WHAT TO WORK ON: Give back the lines below verbatim, omitting all pictures.

DATA EXTRACT:
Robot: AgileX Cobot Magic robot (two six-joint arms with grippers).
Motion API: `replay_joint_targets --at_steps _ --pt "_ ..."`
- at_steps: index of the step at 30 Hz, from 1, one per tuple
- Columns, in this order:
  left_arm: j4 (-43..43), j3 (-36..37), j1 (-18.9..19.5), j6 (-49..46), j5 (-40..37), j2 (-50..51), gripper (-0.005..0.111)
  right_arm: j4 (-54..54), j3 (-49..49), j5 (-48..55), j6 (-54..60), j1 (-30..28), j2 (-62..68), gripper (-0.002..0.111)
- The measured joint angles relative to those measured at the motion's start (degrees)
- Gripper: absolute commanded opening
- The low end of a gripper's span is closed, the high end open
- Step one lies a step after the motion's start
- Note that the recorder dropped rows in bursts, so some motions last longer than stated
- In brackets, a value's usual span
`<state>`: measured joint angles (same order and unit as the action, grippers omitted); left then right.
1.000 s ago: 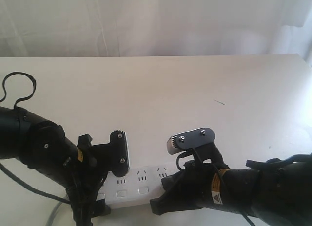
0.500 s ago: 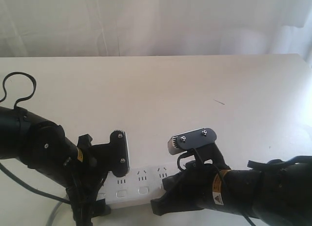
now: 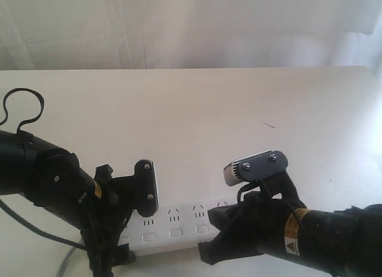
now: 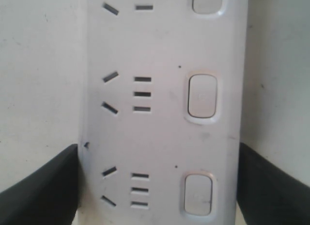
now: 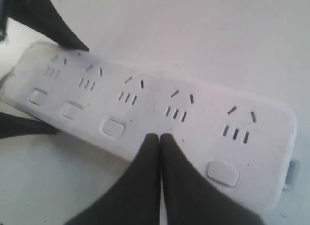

SOLVED EXERCISE:
Robot: AgileX Cobot Magic robot (two six-joint arms with grippers).
Motion API: `replay_joint_targets --at_steps _ --pt "_ ..."`
- at_steps: index of the step at 30 Hz, from 1, one per tuple
- Columns, in this order:
  left_arm: j4 (-43..43), j3 (-36..37), j1 (-18.9..19.5), j6 (-49..46), j5 (-40..37), j2 (-50..51), gripper (-0.005..0.111)
  right_arm: j4 (-54..54), j3 (-49..49), j5 (-48..55), j6 (-54..60), j1 (-30..28), j2 (-62..68), gripper (-0.002..0.111)
- The measured joint angles relative to those measured at the motion's start (degrees)
- Gripper: absolute commanded opening
- The low end of a gripper's span is closed, the high end open
- Step one lies a step after the motion's start
- Note that the recorder dropped rows in bursts, so some motions last longer than stated
- In brackets, a value's usual span
`<state>`: measured joint angles (same order and unit as the action, grippers omitted); left then right.
1.000 s ago: 
0.500 s ago: 
now: 
now: 
now: 

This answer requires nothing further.